# [ASSIGNMENT]
Go through the entries below and tally each line holding the string "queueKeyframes". Return the number only.

[DATA TO EXAMINE — start]

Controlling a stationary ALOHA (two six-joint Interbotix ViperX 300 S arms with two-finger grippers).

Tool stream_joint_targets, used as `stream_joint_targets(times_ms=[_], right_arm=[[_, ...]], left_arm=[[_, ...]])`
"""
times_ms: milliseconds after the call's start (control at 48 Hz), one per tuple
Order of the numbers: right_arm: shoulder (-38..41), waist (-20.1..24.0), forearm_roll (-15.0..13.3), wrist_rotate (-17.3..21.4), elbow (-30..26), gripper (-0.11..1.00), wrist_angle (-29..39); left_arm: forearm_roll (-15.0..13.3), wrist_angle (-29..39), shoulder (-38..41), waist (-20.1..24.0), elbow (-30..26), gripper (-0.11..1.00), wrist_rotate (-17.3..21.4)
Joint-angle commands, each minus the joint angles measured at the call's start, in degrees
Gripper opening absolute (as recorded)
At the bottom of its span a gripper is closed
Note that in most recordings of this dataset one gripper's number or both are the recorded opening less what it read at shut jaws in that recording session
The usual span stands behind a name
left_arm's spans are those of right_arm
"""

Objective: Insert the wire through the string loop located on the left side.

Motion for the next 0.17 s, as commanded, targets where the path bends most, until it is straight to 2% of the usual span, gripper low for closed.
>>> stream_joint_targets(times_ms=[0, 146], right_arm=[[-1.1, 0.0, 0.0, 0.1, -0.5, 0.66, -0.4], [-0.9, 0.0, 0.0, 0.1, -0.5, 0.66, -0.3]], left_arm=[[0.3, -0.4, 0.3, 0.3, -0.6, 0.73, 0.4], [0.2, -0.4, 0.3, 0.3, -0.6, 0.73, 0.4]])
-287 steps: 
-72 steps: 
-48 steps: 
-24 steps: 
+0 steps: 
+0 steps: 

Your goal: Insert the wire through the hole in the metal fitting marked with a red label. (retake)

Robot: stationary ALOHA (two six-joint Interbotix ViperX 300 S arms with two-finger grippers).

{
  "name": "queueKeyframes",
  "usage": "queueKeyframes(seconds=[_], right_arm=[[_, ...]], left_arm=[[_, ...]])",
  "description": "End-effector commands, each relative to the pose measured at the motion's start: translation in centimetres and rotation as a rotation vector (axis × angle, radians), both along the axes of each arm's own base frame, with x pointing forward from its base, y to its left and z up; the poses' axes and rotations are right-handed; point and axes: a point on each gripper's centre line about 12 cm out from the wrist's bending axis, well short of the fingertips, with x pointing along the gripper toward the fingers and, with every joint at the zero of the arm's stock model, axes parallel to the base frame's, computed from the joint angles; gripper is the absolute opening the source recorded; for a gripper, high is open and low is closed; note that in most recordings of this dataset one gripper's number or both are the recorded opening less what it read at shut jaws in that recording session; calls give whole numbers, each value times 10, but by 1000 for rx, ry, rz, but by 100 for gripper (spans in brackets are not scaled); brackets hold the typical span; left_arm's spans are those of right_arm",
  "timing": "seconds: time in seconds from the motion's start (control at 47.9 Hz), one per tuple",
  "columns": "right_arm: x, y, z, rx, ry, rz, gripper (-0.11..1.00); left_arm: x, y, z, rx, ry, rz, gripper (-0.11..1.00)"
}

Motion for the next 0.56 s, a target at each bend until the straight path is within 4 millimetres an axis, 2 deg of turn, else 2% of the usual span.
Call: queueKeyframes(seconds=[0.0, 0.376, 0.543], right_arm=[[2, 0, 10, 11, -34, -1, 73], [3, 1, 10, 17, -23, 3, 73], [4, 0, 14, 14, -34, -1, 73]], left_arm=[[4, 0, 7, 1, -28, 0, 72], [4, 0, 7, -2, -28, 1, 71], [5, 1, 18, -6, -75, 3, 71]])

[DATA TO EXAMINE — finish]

# [ANSWER TO THE EXERCISE]
3